All cores are busy during the buffering process, and then the actual measurement process happens really quickly.

I wonder, though: we use a classifier server here, but does the tile cache depends on the classifier used to create it?

1 Like

For complex software, there’s always a tricky balance between making important features prominent vs visual clutter. There is no perfect answer that works well for every possible user and every application. In my opinion, for my applications, QuPath hits this balance better than nearly any other program I’ve ever used.

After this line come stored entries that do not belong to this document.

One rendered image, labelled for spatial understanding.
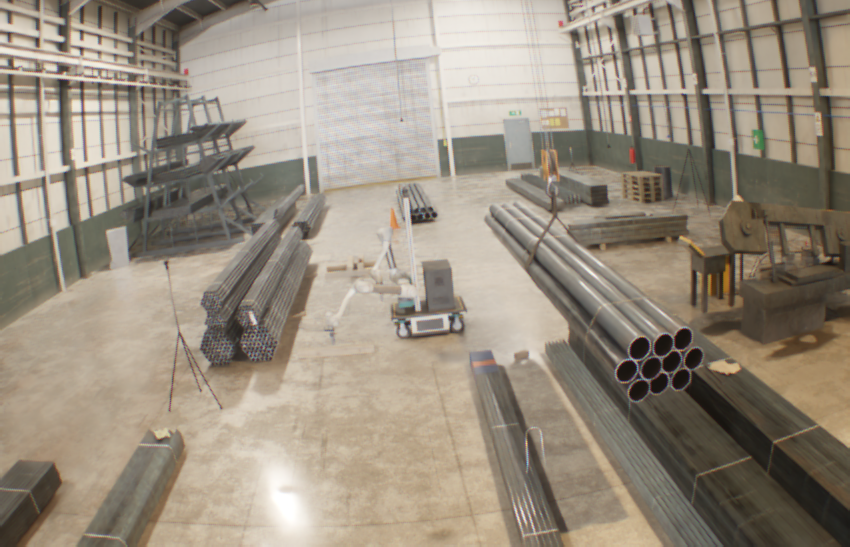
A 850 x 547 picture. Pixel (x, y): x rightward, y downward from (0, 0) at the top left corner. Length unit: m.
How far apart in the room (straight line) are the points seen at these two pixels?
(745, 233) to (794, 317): 1.31
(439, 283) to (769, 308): 4.46
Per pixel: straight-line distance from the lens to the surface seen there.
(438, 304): 9.19
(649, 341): 4.21
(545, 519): 4.66
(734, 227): 7.83
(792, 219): 8.47
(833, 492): 4.23
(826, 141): 13.36
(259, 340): 8.92
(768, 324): 8.00
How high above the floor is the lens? 2.84
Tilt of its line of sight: 11 degrees down
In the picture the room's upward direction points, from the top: 6 degrees counter-clockwise

That being said, if we’re making UX feature requests around the pixel classifier, I have some thoughts (how surprising :slight_smile: ) :

1- I find myself wishing for a copy of the “C” classifier visibility toggle button directly in the pixel classifier training window. I do forget sometimes when I’ve turned visibility off and then I get irritated that the classifier didn’t work. A reminder directly in my face would be helpful. The live preview toggle button isn’t exactly the same functionality, because I’d like to be able to toggle visibility while annotating without retraining (or failing to update) the classifier. Of course, it would also need to show the opacity, because having the classifications visible at 0% opacity has the same problem. And now I just made it complicated :woman_shrugging:

2- Similarly, if I’m creating detection objects from an existing classifier, using the Load Pixel Classifier window, I wish it did not default to calculating the classification overlay for the entire image. If I’m trying to create high-res detection objects in a small selected annotation, it’s a waste of resources to classify the whole image first. I know I can turn off classifier visibility before loading the model, but I usually remember that 5 seconds too late. The “Region” dropdown doesn’t really help here, because A) it’s placed under the Choose Model dropdown, so by the time I get there, it has already started classifying the entire image; and B) there isn’t on option for “selected object only”. I usually have a full tissue annotation, so “any annotations” is still very large. I’m sure that if it defaulted to not displaying anything people would complain about that too. Maybe if it defaulted to calculating only in the selected area annotation when there is one selected?

1 Like

I admit, I feel this way about way too many aspects of the pixel classifier :slight_smile: Especially when I want to draw the 63rd training annotation and oh wait I forgot turn of the… time to go get a drink.